Infatti, come sopra riportato, il giudice dell’appello dalla lettura dell’intero contratto ha potuto affermare che il suo contenuto era dovuto ad espresso accordo tra le parti, in considerazione della qualificazione giuridica del patto di riacquisto, che ha ricondotto allo schema della fidejussione proprio perchè la garanzia avrebbe operato solo per il caso di inadempimento senza alcun collegamento con la consegna dei beni.

Peraltro, per ciò che concerne la mancata la specifica approvazione per iscritto della clausola n. 3, non sembra che essa sussista, in quanto, contrariamente a quello che riporta la ricorrente, dal contenuto in parte qua riportata dalla resistente, ossia la sottoscrizione, sembra, invece, evincersi che i sottoscrittori abbiano preso visione del contenuto, e abbiano approvato specificamente i punti cruciali delle clausole, anche di quelli di cui al n. 3.

Peraltro, la resistente si cura di trascrivere una frase di p. 9 della sentenza del Tribunale di Lodi, ove si menziona espressamente l’avvenuta specifica sottoscrizione delle clausole 1) e3).

E’ vero che la Granfornitur era uscita totalmente vittoriosa all’esito del giudizio di primo grado, ma ciò non le avrebbe impedito di proporre appello incidentale sul punto, non solo, ma quanto meno eccepire sin dall’atto di costituzione che comunque quelle clausole fossero vessatorie.

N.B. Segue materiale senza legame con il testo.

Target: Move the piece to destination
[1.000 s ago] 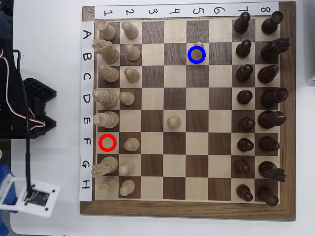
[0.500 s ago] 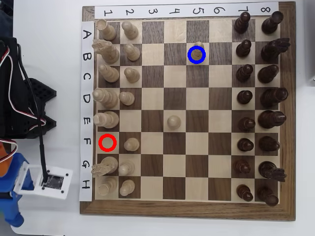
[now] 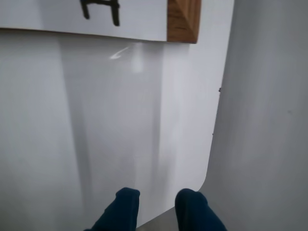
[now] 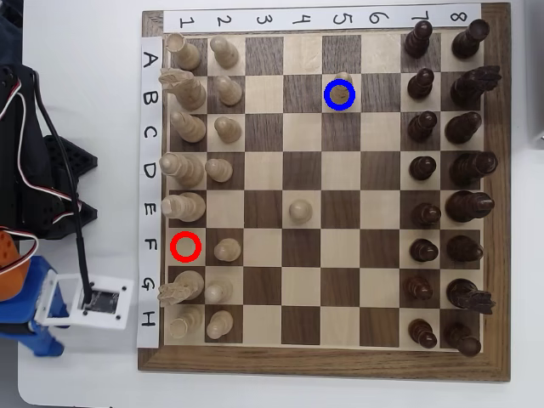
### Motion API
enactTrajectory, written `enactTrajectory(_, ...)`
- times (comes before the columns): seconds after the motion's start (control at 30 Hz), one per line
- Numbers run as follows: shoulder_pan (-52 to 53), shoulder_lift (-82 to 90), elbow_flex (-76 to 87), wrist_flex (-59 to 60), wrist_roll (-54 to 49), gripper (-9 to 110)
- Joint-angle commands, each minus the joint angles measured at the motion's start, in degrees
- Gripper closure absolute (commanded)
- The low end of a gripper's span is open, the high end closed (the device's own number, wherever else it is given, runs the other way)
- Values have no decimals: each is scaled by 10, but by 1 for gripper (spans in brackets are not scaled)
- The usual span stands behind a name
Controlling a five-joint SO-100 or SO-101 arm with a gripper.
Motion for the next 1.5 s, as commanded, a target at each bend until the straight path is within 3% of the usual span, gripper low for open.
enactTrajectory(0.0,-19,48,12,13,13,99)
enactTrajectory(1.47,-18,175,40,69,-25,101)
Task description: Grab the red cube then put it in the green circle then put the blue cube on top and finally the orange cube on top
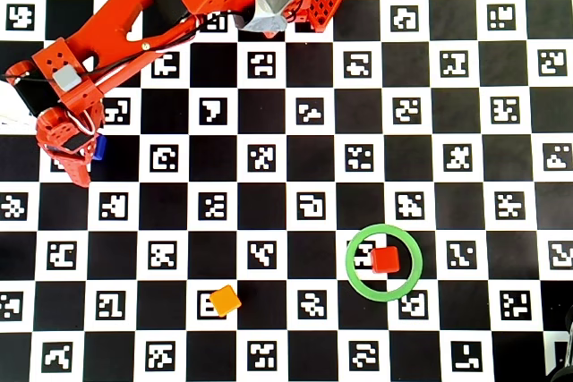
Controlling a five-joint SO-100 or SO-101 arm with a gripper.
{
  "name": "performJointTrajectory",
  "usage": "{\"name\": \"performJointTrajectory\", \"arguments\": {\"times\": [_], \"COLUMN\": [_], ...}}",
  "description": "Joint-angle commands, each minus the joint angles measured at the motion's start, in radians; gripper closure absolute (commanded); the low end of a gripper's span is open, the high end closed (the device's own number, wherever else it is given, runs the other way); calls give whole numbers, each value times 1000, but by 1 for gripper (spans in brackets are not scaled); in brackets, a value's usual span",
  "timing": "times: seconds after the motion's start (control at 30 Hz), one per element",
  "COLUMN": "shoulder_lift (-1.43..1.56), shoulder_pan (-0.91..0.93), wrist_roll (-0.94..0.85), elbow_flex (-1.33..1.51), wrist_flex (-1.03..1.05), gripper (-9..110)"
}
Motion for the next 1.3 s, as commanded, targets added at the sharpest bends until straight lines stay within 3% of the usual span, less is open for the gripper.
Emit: {"name": "performJointTrajectory", "arguments": {"times": [0.0, 0.5, 1.03, 1.27], "shoulder_lift": [21, 3, 3, 17], "shoulder_pan": [20, 23, 20, 14], "wrist_roll": [-12, -15, -3, 15], "elbow_flex": [-12, 0, 14, 20], "wrist_flex": [-12, -48, -69, -67], "gripper": [59, 62, 85, 90]}}
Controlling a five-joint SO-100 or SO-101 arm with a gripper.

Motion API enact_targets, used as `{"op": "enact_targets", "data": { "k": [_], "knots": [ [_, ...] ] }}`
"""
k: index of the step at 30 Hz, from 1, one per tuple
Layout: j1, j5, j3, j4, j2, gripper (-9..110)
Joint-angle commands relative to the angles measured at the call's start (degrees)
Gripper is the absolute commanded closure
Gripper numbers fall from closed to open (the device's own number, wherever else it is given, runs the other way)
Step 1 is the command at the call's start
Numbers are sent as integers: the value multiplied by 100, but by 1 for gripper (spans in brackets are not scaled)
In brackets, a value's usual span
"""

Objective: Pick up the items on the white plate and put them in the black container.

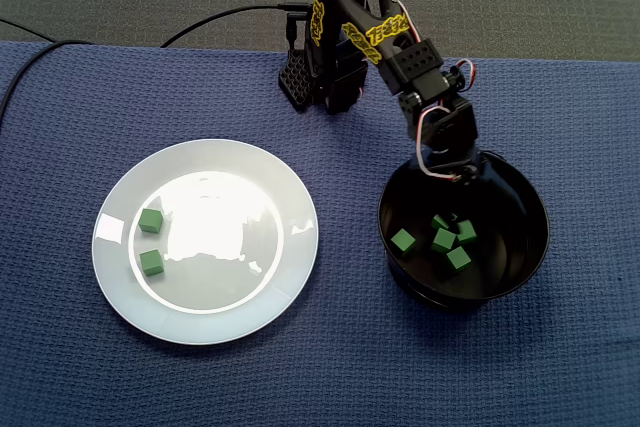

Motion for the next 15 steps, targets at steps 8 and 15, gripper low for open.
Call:
{"op": "enact_targets", "data": {
  "k": [8, 15],
  "knots": [
    [3850, -2188, -3366, 4623, 1564, 57],
    [7462, -5520, -1468, 2074, 1731, 51]
  ]
}}
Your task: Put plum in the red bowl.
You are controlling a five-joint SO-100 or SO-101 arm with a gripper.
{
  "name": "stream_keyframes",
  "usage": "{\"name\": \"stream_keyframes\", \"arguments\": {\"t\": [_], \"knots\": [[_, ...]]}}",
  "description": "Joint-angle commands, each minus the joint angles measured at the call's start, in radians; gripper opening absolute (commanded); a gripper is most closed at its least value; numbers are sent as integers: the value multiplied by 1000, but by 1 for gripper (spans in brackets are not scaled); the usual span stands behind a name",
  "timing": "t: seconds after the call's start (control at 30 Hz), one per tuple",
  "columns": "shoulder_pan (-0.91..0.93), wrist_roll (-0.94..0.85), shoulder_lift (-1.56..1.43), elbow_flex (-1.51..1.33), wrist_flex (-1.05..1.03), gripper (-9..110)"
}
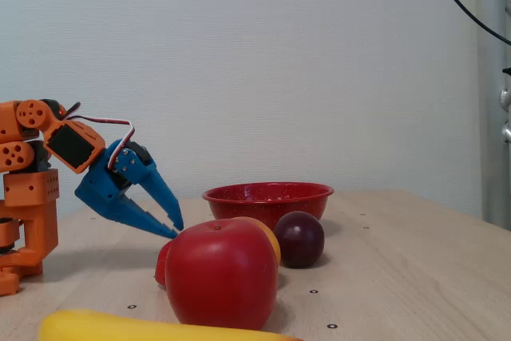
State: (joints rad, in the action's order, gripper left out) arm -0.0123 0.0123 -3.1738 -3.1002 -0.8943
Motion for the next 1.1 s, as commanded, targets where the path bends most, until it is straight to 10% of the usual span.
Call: {"name": "stream_keyframes", "arguments": {"t": [0.0, 1.07], "knots": [[2, 44, 67, 74, 6, 0], [-8, 97, 1071, 1387, -673, 4]]}}
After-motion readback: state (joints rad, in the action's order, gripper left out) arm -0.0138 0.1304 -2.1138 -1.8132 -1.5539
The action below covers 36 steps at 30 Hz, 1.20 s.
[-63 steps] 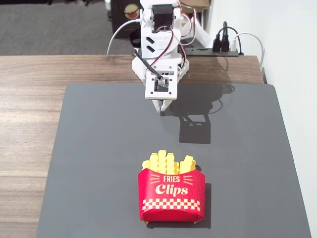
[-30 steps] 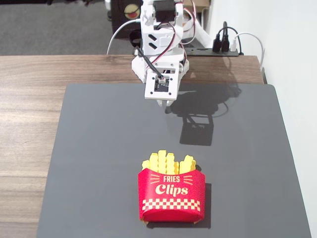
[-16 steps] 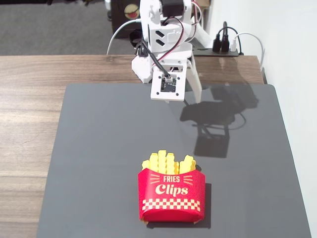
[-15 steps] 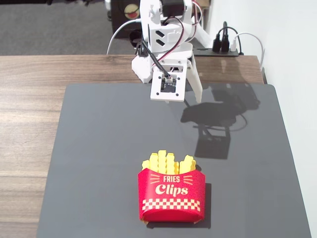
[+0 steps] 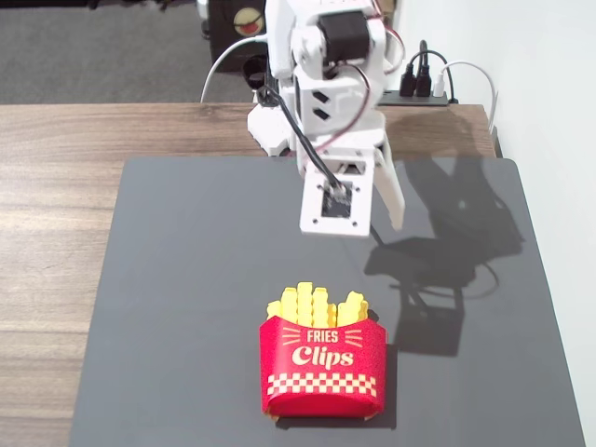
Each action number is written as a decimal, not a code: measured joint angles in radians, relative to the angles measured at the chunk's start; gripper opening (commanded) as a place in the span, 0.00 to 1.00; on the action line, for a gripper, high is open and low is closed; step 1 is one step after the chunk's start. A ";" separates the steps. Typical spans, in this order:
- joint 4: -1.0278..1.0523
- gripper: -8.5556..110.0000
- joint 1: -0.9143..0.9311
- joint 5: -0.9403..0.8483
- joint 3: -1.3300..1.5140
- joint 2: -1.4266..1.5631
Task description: Grab a fry
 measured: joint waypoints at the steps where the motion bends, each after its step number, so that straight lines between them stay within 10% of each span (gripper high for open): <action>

Sotto entrambi i profili considerati, quindi, il motivo non merita accoglimento.

Del resto, una volta qualificato il patto come negozio di fideiussione, una volta ritenuto che il patto di riacquisto comunque fosse lecito, perchè non rientrava tra le clausole da approvare specificamente per iscritto, pare evidente al Collegio che la questione è sollevata sulla diversa qualificazione del patto, per cui perde ogni sua valenza se riferita alla ritenuta natura di esso quale negozio fidejussorio.

Ne consegue l’assorbimento del terzo motivo (nullità della sentenza in relazione all’art. 360 c.p.c., n. 4, per omessa pronuncia su elemento decisivo).

Infatti, il giudice dell’appello per le superiori considerazioni ha respinto la censura sulla invalidità ed inefficacia delle clausole perchè in relazione alla qualificazione del patto non le ha ritenute tali e perchè, come riportato per il principio di autosufficienza dalla resistente, la sottoscrizione di esse appare specificamente fatta per iscritto e, quindi, non si può parlare affatto di omessa pronuncia, così come prospettata.

Conclusivamente, il ricorso va respinto e le spese, che seguono la soccombenza, vanno liquidate come da dispositivo.

P.Q.M.

La Corte rigetta il ricorso e condanna la società ricorrente alle spese del presente giudizio di cassazione, che liquida in Euro 3.200,00 di cui Euro 200,00 per spese, oltre spese generali ed accessori come per legge.

Testo non ufficiale. La sola stampa del bollettino ufficiale ha carattere legale.